Instructions for the task:
Where does the string "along" occur in the entries below? Copy every line where it does.

Data for processing:
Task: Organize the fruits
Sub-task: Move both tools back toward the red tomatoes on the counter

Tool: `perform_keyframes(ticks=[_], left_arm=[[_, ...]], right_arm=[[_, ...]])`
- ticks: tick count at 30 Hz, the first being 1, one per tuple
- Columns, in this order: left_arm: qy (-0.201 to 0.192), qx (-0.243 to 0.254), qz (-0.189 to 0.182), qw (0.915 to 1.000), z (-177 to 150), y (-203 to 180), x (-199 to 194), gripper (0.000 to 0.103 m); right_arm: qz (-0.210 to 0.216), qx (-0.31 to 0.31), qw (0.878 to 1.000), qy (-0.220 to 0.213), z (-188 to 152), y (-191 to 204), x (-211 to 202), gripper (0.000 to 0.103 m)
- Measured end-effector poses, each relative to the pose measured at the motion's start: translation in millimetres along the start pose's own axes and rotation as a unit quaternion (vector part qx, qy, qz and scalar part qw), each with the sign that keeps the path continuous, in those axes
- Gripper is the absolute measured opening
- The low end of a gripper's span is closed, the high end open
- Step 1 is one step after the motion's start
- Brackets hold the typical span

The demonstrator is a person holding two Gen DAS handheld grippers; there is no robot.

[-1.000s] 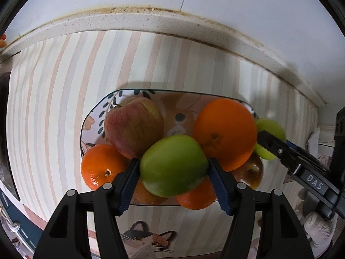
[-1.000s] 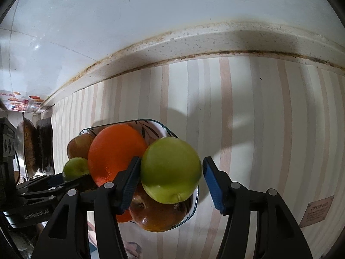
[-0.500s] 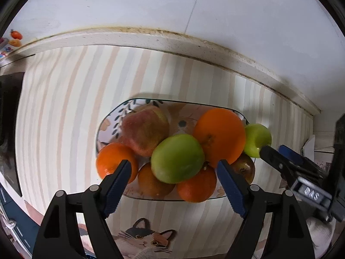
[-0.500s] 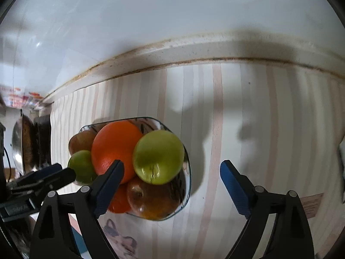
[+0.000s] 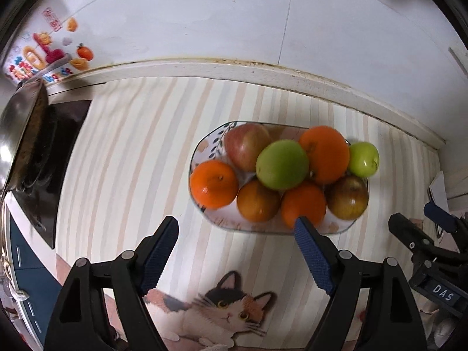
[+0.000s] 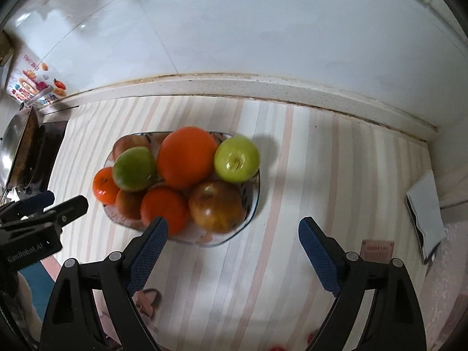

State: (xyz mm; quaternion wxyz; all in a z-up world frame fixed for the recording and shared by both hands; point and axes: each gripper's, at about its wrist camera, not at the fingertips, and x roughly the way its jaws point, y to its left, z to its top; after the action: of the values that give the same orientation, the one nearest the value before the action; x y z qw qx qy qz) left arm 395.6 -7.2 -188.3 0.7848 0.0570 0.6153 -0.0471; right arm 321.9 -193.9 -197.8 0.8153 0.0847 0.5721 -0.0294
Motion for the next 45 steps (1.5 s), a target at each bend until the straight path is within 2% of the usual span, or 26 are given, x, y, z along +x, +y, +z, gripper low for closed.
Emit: perform_keyframes(ticks=[12, 29, 36, 45], left_arm=[[-0.061, 0.007, 0.004, 0.9981, -49, 9, -56, 0.081], [-0.124, 0.008, -0.029, 0.9919, -91, 14, -140, 0.081], [-0.134, 0.014, -0.029, 0.9905, -103, 14, -154, 0.081], [-0.138, 0.011, -0.026, 0.99, -110, 13, -161, 0.081]], right_arm=[[-0.003, -0.002, 0.998, -0.063, -41, 25, -73, 0.093], [0.013, -0.016, 0.992, -0.124, -94, 41, -166, 0.093], [0.024, -0.019, 0.99, -0.136, -107, 46, -187, 0.093], [0.036, -0.016, 0.989, -0.139, -113, 44, -194, 0.093]])
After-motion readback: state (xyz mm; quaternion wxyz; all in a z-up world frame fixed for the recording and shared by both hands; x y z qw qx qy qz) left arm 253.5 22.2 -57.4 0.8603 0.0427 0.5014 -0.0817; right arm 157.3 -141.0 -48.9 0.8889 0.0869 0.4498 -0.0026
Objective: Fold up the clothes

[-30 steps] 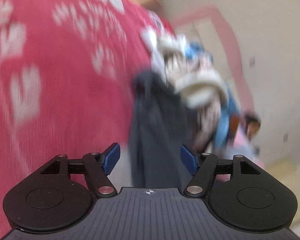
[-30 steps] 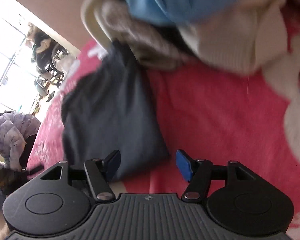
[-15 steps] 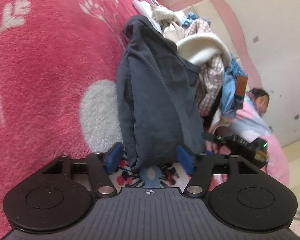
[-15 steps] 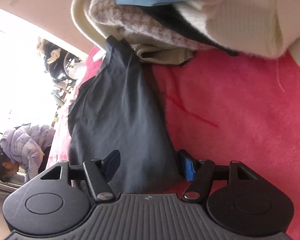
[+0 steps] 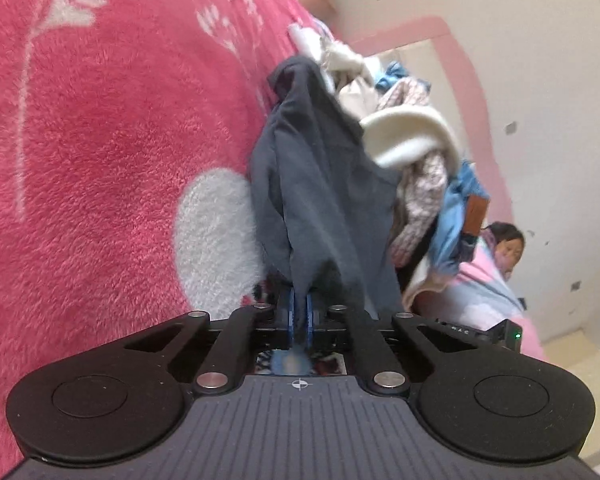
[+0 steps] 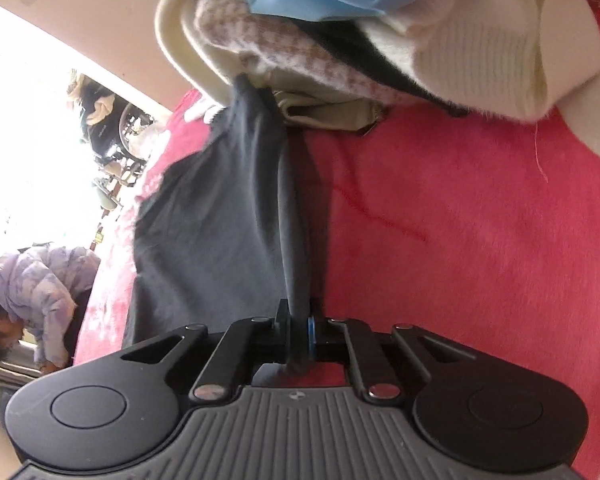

Result:
- Measured end-effector poses, each relative to the pose measured at the motion's start: translation in millimetres along the start pose's own axes and rotation as a unit quaternion (vector part qx, qy, qz and scalar part qw), each with the sign that keeps the path continuous, in those axes
Motion for the next 45 steps (1.5 s), a target at each bend until the straight path is within 2% of the usual span, or 26 are given, x, y, z along +x, +y, +z, gripper low for closed.

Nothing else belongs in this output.